We used three compression algorithms (i.e., JPEG, JPEG2000, and H.264), and various image/video data. For parallel compression algorithms, we parallelized JPEG, JPEG2000 with Pthread [20], and used parallel H.264 of the PARSEC benchmark suite [23]. We selected CIF-size HALL_MONITOR, FORMAN, and COAST_GUARD from the image/video data set [22], and Figure 14 shows these input data.

4.2. Experimental Analysis

4.2.1. Accuracy Validation of Prediction Parameters

First, to evaluate the prediction accuracy, we measured the performance of AES-CCM with 100% parallelism on each machine. Tables 35 show the normalized energy consumption of each machine. With these results, we can predict the energy consumption and find the optimal frequency and number of cores. We normalized the power consumption, execution time, and energy consumption based on a single core and the maximum frequency, and the user's image/video quality requirements.

We also analyzed the parallelism of JPEG, JPEG2000, and H.264 applications, which were 0.97, 0.95, and 0.93, respectively. With the parallelism analyzed, we can predict the normalized energy consumption, and find the machine parameters (i.e., frequency f and number of cores n). Table 6 shows the estimated and measured results from the energy consumption analysis.

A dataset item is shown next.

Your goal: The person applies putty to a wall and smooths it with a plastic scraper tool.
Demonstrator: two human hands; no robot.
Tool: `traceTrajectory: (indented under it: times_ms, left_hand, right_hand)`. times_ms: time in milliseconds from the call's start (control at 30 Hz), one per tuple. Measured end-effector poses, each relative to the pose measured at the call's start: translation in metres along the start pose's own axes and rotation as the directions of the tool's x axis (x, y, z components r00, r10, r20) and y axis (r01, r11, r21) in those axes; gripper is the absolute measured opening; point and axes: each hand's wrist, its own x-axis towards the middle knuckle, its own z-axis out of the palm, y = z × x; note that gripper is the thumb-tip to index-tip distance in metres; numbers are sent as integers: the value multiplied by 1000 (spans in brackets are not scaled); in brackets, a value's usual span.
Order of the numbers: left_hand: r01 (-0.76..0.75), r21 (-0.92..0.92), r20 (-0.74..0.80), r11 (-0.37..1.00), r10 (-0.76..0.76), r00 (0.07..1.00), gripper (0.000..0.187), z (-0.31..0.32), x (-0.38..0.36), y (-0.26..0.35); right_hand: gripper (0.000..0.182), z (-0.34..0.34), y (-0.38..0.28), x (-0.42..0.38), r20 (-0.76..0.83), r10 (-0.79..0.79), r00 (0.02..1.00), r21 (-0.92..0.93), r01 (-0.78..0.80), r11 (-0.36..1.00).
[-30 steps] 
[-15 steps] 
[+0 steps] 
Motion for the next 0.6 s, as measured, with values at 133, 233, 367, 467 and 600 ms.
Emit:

Table 7 shows the estimated and measured results from E-D analysis on i7, i5, and AMD platforms on wired/wireless networks (i.e., 100 Mbps and 11 Mbps), with a quality requirements of PSNR > 30 dB. Based on the results, we confirmed that our prediction of energy consumption is accurate and can determine the optimal machine and compression parameters to improve the energy efficiency while satisfying quality requirements. Finally, we can select the minimum energy consumption scenario with the comparison of E-D analysis and un-compress scenario.

4.2.2. Results from E-D Analysis

To evaluate the energy efficiency that results from using the E-D analysis, we compared several scenarios and the proposed approach as shown in Table 8. The baseline scenarios 1-A and 1-B are for the un-compression/transmission case and the compression/transmission case, respectively. In scenario 1, we examine the frequency as a single core and maximum frequency. Also, we set the q parameter as 25 (i.e., H.264) or 50 (i.e., JPEG and JPEG2000). The scenarios 2 and 3 are for the computer architectural approach and the multimedia compression approach, respectively. In scenario 2, we set the optimal machine parameters (i.e., frequency and the number of cores), and the compression parameter (i.e., q) as 25 or 50. In scenario 3, we set the optimal compression parameters, and used the maximum frequency and 1 core. Finally, in scenario 4, we set the optimal machine and compression parameters collectively by using the E-D analysis.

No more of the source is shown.